No pipeline orchestration has to be developed and kept current. Each data flow defines what it is depending on, hence the pipeline builds itself.

Classes to implement

The Syensqo Lib_Producer library contains classes to implement above logic.

function_app.py

The function_app.py is a class required by Azure Function Apps, which tells Azure the function name and its trigger, here an example of an http trigger.

This function connects to an Oracle database, connects to Kafka and starts a runner class.

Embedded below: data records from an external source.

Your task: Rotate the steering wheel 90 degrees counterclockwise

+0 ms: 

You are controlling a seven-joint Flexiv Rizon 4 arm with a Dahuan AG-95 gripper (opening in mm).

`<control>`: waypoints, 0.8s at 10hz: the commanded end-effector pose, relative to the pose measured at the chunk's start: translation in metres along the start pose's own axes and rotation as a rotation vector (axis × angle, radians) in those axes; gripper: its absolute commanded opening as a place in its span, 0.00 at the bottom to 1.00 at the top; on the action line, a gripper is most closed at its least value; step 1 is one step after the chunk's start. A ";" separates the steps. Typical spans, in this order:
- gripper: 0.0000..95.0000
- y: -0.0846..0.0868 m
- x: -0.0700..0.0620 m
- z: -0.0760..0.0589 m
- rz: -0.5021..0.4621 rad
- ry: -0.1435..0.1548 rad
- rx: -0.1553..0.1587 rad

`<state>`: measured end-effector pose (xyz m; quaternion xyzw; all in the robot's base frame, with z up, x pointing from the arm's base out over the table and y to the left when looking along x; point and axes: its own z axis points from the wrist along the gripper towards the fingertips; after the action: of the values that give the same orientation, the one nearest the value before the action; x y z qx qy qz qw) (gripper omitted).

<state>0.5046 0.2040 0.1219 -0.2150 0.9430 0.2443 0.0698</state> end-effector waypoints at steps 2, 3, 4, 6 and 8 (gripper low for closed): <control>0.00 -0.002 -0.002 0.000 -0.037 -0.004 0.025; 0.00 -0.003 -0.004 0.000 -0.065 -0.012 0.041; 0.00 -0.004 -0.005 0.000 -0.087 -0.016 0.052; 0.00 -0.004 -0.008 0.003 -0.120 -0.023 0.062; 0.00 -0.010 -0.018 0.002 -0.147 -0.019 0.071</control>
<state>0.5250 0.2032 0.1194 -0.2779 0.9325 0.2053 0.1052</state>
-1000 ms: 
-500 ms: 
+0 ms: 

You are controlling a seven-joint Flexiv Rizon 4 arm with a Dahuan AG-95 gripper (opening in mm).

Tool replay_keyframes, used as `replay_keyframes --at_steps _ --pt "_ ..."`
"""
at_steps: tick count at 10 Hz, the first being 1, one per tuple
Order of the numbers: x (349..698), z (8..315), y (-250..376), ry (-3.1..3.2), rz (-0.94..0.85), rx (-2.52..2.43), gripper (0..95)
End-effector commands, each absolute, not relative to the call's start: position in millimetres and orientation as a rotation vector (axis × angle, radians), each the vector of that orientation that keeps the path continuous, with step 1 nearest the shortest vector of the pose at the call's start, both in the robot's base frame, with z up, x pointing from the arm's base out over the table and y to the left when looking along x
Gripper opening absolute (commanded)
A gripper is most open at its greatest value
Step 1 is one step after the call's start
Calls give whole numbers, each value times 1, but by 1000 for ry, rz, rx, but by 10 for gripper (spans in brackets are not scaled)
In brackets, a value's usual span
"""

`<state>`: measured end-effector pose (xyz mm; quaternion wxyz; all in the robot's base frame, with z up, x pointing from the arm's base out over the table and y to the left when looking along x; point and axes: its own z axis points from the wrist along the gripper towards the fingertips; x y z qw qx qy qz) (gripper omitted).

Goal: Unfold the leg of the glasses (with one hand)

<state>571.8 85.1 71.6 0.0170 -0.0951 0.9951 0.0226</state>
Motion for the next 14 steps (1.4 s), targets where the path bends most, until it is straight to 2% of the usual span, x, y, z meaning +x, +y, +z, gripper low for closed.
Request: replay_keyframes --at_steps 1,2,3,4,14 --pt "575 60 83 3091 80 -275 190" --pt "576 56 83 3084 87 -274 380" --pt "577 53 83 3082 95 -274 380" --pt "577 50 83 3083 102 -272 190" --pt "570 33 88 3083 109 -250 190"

@app.route(route="LABWARE/run", methods=["PUT", "POST", "GET", "PATCH"])
@app.function_name("LABWARE_Reader")
async def run(req: functions.HttpRequest) -> functions.HttpResponse:
    async with OracleReader(OracleConnectionSettings("Labware-Source"), logger) as reader:
        kafka_settings = KafkaSecretSettings()
        with KafkaProducer(SOURCE_SYSTEM_NAME, FUNCTION_NAME,
                                ZONE, get_environment(), kafka_settings, logger) as producer:
            runner = Runner(FUNCTION_NAME, logger)
            return await runner.http(req, producer, reader)

runner.py

This implements the steps to be executed for an initial and delta load. It is derived from the FunctionRunner class of the Lib_Producer library.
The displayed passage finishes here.